• **Data in this exercise**
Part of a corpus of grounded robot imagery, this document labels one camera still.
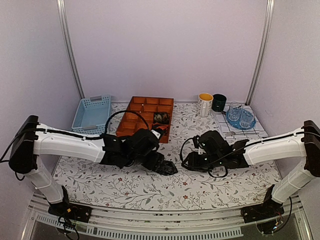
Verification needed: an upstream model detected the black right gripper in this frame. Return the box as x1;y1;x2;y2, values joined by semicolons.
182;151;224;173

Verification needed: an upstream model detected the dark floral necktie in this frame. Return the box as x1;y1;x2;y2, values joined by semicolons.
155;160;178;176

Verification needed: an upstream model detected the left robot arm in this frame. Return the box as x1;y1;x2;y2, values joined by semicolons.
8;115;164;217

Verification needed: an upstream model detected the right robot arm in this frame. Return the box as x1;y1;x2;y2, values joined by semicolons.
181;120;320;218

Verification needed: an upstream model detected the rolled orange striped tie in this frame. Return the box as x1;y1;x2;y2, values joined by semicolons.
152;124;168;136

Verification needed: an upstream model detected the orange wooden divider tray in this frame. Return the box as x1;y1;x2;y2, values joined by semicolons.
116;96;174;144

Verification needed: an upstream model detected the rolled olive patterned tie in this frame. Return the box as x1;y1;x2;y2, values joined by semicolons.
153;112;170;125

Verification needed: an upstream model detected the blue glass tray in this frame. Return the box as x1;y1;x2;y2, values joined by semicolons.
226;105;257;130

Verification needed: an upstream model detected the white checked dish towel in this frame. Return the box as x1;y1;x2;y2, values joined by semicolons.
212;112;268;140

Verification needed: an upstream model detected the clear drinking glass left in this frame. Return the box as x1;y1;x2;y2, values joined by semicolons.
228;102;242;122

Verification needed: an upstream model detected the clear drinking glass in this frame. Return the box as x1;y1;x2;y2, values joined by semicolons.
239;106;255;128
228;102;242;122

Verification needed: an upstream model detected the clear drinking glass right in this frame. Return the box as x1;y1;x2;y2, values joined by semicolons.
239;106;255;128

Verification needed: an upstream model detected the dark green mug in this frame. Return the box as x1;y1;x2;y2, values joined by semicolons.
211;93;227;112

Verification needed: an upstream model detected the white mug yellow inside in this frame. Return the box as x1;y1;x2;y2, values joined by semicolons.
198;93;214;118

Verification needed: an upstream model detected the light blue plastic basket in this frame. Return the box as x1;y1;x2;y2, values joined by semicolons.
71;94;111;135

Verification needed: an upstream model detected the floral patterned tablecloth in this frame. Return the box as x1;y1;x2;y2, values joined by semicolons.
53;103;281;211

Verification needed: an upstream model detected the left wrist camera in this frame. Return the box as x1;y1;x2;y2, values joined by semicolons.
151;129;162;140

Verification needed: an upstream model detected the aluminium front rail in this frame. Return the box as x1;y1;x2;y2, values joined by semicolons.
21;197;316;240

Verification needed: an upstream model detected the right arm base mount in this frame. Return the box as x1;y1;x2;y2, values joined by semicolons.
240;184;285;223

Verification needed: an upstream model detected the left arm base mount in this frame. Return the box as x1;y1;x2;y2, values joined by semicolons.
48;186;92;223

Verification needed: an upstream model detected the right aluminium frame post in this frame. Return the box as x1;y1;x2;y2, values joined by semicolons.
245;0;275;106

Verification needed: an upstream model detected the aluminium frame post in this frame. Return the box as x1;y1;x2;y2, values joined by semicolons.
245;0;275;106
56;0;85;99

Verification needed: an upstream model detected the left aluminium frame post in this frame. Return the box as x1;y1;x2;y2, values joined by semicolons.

• **Required work**
The entire listing above is to be copied exactly, with all pictures omitted.

• **Written reply**
Part of a corpus of grounded robot imagery, this document labels one camera still.
Verification needed: an upstream model detected the black right gripper in this frame. Return the box as x1;y1;x2;y2, values joined by semicolons.
182;151;224;173

Verification needed: an upstream model detected the dark floral necktie in this frame. Return the box as x1;y1;x2;y2, values joined by semicolons.
155;160;178;176

Verification needed: an upstream model detected the left robot arm in this frame. Return the box as x1;y1;x2;y2, values joined by semicolons.
8;115;164;217

Verification needed: an upstream model detected the right robot arm in this frame. Return the box as x1;y1;x2;y2, values joined by semicolons.
181;120;320;218

Verification needed: an upstream model detected the rolled orange striped tie in this frame. Return the box as x1;y1;x2;y2, values joined by semicolons.
152;124;168;136

Verification needed: an upstream model detected the orange wooden divider tray in this frame. Return the box as x1;y1;x2;y2, values joined by semicolons.
116;96;174;144

Verification needed: an upstream model detected the rolled olive patterned tie in this frame. Return the box as x1;y1;x2;y2, values joined by semicolons.
153;112;170;125

Verification needed: an upstream model detected the blue glass tray in this frame. Return the box as x1;y1;x2;y2, values joined by semicolons.
226;105;257;130

Verification needed: an upstream model detected the white checked dish towel in this frame. Return the box as x1;y1;x2;y2, values joined by semicolons.
212;112;268;140

Verification needed: an upstream model detected the clear drinking glass left in this frame. Return the box as x1;y1;x2;y2, values joined by semicolons.
228;102;242;122

Verification needed: an upstream model detected the clear drinking glass in this frame. Return the box as x1;y1;x2;y2, values joined by semicolons.
239;106;255;128
228;102;242;122

Verification needed: an upstream model detected the clear drinking glass right in this frame. Return the box as x1;y1;x2;y2, values joined by semicolons.
239;106;255;128

Verification needed: an upstream model detected the dark green mug in this frame. Return the box as x1;y1;x2;y2, values joined by semicolons.
211;93;227;112

Verification needed: an upstream model detected the white mug yellow inside in this frame. Return the box as x1;y1;x2;y2, values joined by semicolons.
198;93;214;118

Verification needed: an upstream model detected the light blue plastic basket in this frame. Return the box as x1;y1;x2;y2, values joined by semicolons.
71;94;111;135

Verification needed: an upstream model detected the floral patterned tablecloth in this frame. Return the box as x1;y1;x2;y2, values joined by semicolons.
53;103;281;211

Verification needed: an upstream model detected the left wrist camera in this frame. Return the box as x1;y1;x2;y2, values joined by semicolons.
151;129;162;140

Verification needed: an upstream model detected the aluminium front rail in this frame. Return the box as x1;y1;x2;y2, values joined by semicolons.
21;197;316;240

Verification needed: an upstream model detected the right arm base mount in this frame. Return the box as x1;y1;x2;y2, values joined by semicolons.
240;184;285;223

Verification needed: an upstream model detected the left arm base mount in this frame. Return the box as x1;y1;x2;y2, values joined by semicolons.
48;186;92;223

Verification needed: an upstream model detected the right aluminium frame post in this frame. Return the box as x1;y1;x2;y2, values joined by semicolons.
245;0;275;106

Verification needed: an upstream model detected the aluminium frame post in this frame. Return the box as x1;y1;x2;y2, values joined by semicolons.
245;0;275;106
56;0;85;99

Verification needed: an upstream model detected the left aluminium frame post in this frame. Return the box as x1;y1;x2;y2, values joined by semicolons.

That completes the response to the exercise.